Pet rocks were a thing for a while. Mine got lonely, and ran away from home to join a parking garage.  Here in Canada, we had Ookpiks, an excuse to take the hides off baby seals and ship them to a factory in Calgary, where they were cut up and sewn back together to look like a small owl made by an Eskimo.  Sales peaked at 2 or 3 a week and then slowed down, and the tourist industry had to find new ways to separate gullible American tourists from their money.

Tamagotchis were hot with tween girls for a while. They were supposed to show the amount of time and effort necessary to raise a child, and hopefully reduce teen pregnancies.  After a few of them died of malnutrition, most young females just went back to boyfriends, who were lower maintenance.

Many fads have no staying power, and disappear quickly.
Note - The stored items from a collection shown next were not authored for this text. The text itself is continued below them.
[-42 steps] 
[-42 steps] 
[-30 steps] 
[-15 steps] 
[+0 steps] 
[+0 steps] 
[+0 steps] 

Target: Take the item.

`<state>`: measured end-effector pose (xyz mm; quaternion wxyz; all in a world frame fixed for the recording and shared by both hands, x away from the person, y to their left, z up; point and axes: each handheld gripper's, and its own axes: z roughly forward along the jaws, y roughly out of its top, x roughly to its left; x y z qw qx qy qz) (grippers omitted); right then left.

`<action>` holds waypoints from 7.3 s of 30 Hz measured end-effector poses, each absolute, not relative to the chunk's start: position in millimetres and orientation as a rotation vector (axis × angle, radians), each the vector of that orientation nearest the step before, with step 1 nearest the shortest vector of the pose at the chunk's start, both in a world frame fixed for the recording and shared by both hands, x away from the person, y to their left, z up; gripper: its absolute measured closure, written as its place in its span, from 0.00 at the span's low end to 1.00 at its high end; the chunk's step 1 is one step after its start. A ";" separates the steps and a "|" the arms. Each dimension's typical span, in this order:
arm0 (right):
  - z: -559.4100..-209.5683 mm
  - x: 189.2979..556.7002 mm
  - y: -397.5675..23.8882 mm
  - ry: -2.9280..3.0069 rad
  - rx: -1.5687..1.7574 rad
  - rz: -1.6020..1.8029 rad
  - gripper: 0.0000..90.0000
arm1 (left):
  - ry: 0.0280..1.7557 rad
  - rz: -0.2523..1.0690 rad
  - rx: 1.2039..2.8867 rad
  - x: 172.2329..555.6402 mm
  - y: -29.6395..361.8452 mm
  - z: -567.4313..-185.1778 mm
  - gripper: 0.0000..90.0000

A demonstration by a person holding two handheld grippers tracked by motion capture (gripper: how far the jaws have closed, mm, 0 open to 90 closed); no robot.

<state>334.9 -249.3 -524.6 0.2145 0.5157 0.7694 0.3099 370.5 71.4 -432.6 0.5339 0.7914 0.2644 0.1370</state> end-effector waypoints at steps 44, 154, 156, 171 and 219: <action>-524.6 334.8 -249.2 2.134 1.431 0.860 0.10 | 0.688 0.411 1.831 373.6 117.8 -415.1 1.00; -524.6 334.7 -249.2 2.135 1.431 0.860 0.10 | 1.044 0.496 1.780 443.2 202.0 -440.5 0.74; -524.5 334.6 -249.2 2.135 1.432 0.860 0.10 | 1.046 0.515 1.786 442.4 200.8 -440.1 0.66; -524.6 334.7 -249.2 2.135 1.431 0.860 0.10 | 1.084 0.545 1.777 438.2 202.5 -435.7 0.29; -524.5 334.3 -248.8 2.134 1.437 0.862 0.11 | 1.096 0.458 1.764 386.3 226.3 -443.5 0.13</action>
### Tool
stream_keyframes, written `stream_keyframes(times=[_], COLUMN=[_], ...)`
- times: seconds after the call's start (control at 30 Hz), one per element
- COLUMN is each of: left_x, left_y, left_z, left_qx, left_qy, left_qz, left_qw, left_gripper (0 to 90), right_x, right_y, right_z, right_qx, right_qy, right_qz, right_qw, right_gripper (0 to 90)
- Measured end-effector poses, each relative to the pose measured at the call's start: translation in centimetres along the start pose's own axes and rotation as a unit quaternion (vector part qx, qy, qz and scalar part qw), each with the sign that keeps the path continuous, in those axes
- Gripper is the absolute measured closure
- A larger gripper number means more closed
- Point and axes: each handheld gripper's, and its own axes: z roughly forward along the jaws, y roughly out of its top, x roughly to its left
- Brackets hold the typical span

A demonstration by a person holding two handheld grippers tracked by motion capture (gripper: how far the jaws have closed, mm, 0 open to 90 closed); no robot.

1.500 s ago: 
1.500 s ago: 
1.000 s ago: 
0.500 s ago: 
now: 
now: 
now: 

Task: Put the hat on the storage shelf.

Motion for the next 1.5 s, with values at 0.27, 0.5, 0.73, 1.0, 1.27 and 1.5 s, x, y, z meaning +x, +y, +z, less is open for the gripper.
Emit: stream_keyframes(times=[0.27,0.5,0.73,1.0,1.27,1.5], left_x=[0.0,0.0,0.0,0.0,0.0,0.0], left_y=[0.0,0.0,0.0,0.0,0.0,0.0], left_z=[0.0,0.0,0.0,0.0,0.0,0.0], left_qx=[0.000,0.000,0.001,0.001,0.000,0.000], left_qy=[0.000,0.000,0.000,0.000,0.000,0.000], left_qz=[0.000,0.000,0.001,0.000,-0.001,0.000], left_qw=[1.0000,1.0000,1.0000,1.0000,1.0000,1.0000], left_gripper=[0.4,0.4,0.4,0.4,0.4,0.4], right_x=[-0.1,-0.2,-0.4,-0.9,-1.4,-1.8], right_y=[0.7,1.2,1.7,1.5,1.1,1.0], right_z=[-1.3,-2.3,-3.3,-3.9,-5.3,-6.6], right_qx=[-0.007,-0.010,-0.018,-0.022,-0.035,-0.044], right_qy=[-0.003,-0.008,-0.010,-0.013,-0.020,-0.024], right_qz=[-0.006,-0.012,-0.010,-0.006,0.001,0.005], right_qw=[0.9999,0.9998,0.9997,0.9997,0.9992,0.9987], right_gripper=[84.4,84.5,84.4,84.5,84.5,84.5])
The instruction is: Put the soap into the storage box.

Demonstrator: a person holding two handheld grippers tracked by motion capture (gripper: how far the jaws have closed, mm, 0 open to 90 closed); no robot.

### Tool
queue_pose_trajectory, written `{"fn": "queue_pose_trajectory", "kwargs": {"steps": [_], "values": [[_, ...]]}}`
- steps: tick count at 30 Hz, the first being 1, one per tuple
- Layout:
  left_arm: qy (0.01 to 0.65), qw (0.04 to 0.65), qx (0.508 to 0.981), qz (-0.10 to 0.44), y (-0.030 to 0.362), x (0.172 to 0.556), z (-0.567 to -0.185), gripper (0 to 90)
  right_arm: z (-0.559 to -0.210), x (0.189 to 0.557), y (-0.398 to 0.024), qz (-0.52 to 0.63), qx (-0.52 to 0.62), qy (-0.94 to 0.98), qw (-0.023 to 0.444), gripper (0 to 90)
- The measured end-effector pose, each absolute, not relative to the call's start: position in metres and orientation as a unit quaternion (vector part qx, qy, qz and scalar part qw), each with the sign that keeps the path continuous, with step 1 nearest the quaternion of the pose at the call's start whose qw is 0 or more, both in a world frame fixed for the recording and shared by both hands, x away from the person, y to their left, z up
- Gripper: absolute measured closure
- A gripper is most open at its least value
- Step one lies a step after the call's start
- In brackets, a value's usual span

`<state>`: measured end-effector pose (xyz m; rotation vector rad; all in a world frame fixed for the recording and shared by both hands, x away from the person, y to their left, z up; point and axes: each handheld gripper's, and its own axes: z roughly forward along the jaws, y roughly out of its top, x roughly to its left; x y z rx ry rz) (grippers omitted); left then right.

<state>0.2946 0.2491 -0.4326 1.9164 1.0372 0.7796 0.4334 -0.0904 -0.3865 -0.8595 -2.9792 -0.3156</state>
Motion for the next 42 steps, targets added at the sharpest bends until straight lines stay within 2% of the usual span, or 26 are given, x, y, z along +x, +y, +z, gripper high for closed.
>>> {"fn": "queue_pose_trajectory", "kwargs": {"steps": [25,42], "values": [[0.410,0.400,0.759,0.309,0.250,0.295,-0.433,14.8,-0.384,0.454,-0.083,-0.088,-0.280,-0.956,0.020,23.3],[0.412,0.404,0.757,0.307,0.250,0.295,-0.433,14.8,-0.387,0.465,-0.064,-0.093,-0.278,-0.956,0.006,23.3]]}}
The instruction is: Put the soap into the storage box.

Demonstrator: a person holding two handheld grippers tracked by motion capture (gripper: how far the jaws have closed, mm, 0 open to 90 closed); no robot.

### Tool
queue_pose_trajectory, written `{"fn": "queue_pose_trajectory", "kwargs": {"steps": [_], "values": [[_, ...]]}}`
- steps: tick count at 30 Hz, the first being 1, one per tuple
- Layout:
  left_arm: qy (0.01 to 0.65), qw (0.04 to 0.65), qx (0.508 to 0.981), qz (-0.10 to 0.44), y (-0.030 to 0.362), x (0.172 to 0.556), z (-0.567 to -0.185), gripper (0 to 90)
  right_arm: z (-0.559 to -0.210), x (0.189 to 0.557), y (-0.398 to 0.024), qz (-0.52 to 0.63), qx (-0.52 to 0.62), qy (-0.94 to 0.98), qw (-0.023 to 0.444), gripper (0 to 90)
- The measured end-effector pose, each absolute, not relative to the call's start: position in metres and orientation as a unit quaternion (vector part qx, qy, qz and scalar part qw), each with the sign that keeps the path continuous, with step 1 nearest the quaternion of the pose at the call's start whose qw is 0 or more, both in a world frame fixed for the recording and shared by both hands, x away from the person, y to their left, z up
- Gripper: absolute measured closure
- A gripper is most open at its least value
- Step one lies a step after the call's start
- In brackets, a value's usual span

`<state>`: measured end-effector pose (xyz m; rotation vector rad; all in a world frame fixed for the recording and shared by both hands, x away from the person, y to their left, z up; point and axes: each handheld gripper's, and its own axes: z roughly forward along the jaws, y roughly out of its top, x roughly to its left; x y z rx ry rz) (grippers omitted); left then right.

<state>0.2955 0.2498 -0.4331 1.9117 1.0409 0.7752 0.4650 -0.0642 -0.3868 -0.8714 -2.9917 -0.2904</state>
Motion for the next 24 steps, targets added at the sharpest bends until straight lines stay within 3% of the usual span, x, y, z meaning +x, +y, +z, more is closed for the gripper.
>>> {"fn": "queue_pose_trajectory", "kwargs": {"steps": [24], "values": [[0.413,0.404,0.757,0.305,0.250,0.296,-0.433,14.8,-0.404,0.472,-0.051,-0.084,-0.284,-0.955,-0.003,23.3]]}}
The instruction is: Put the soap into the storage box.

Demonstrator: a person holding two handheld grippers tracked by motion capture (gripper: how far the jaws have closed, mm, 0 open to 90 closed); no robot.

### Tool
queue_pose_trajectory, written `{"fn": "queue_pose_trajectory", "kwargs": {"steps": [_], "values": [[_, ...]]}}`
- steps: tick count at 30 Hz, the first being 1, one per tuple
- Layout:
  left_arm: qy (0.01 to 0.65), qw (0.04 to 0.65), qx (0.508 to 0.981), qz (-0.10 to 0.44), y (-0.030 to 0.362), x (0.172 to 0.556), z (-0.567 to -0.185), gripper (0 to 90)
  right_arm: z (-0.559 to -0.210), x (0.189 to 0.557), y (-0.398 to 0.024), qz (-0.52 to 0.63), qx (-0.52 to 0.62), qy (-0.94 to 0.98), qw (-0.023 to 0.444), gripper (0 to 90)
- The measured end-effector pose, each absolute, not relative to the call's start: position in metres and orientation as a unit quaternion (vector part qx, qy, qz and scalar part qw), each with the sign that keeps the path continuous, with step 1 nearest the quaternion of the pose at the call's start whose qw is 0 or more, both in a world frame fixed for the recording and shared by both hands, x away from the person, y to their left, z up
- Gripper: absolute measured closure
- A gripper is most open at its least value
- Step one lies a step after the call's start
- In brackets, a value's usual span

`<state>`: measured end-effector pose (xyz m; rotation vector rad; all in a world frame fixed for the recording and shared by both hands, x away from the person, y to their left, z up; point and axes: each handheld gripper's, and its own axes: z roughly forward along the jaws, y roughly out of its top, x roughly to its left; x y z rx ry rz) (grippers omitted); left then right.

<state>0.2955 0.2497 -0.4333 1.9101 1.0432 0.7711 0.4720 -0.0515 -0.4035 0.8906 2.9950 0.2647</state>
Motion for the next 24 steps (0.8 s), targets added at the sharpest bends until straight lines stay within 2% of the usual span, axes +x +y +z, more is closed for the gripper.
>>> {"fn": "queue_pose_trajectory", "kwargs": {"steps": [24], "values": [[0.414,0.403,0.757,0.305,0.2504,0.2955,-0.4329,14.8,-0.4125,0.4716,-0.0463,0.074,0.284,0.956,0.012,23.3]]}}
I figure that the new electronic game, Pokémon Go won’t last more than a couple of weeks, when players do things like find a dead body, or get kicked out of a Holocaust Museum or a cemetery.

Selfies seems to be a fad which could have been devised by Darwin himself.  Hundreds of self-important fools have removed themselves from the gene pool.  Government agencies have had to put up signs that read effectively, “Not Here, Idiot!” and still many are too spaced-out to notice or heed them.  Tennis elbow and golf elbow have morphed into ‘selfie elbow’, caused by holding up a huge ego cell phone at an awkward angle, to take hundreds of meaningless photos.

Sadly, one fad that doesn’t seem to disappear is, The Kardashians.  We have now come full circle.  Here’s a group that’s lightweight and cheap, made mostly of plastic, and they have raised themselves above the common folk, to be gazed at adoringly for hours, without actually doing anything constructive.  😯

There must be some (lots?) that I’ve missed. What do you remember, that I’ve forgotten?